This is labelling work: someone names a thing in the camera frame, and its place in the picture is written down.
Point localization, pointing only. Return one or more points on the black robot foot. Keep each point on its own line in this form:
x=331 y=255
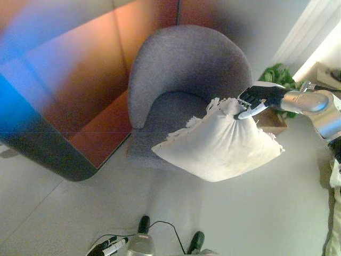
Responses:
x=196 y=241
x=144 y=225

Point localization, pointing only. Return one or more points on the black left robot foot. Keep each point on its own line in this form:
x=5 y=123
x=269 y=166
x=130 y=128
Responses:
x=144 y=225

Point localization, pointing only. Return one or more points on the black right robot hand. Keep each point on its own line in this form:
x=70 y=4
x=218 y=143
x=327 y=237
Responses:
x=262 y=94

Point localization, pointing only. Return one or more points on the black right robot foot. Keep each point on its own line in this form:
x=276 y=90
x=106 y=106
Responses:
x=196 y=241

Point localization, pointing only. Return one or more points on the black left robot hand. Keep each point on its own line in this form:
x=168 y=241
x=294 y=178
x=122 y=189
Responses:
x=102 y=248

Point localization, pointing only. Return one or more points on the silver right robot leg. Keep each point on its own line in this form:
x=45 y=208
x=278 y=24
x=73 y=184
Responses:
x=210 y=252

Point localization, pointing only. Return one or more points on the white crumpled bedding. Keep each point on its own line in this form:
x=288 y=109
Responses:
x=336 y=173

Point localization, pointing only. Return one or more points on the green leafy potted plant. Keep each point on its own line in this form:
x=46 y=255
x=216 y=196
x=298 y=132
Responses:
x=277 y=74

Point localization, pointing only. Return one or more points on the silver robot leg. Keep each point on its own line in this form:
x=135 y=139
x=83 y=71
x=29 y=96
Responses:
x=210 y=252
x=141 y=245

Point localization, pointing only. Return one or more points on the wooden planter box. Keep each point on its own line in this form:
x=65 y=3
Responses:
x=274 y=125

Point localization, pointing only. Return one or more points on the orange wooden cabinet dark edge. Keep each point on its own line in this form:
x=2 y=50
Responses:
x=88 y=88

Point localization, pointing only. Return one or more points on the grey upholstered tub armchair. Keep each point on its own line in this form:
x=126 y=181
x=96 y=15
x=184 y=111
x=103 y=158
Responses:
x=186 y=61

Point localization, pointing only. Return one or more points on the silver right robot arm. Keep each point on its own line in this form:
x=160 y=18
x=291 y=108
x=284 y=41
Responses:
x=309 y=104

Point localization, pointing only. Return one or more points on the white fringed pillow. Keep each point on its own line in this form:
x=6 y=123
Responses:
x=221 y=152

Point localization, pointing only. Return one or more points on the silver left robot leg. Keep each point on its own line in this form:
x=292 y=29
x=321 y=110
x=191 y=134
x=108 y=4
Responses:
x=141 y=245

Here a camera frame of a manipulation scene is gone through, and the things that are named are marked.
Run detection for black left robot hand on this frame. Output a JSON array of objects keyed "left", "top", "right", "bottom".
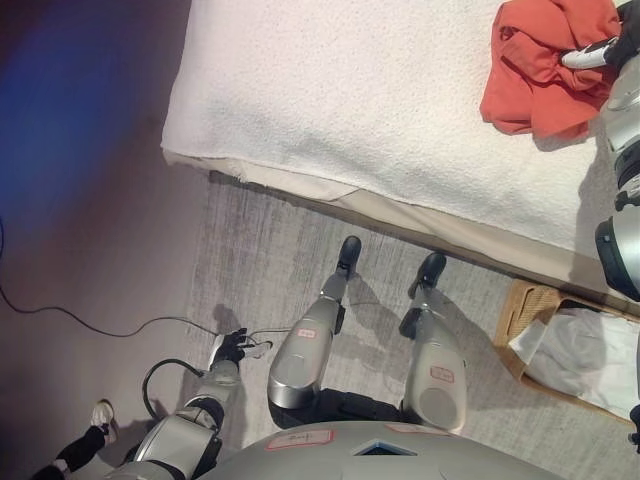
++++++
(Instructions to follow): Copy out the lines of the records above in which the string "white" appears.

(Response to this exercise):
Point localization, pointing only. Return one or more points on the white crumpled bedding. Keep each point on its own line in this form:
Point localization, pointing only. Return one or more points on the white fringed pillow. Keep each point on its own line in this form:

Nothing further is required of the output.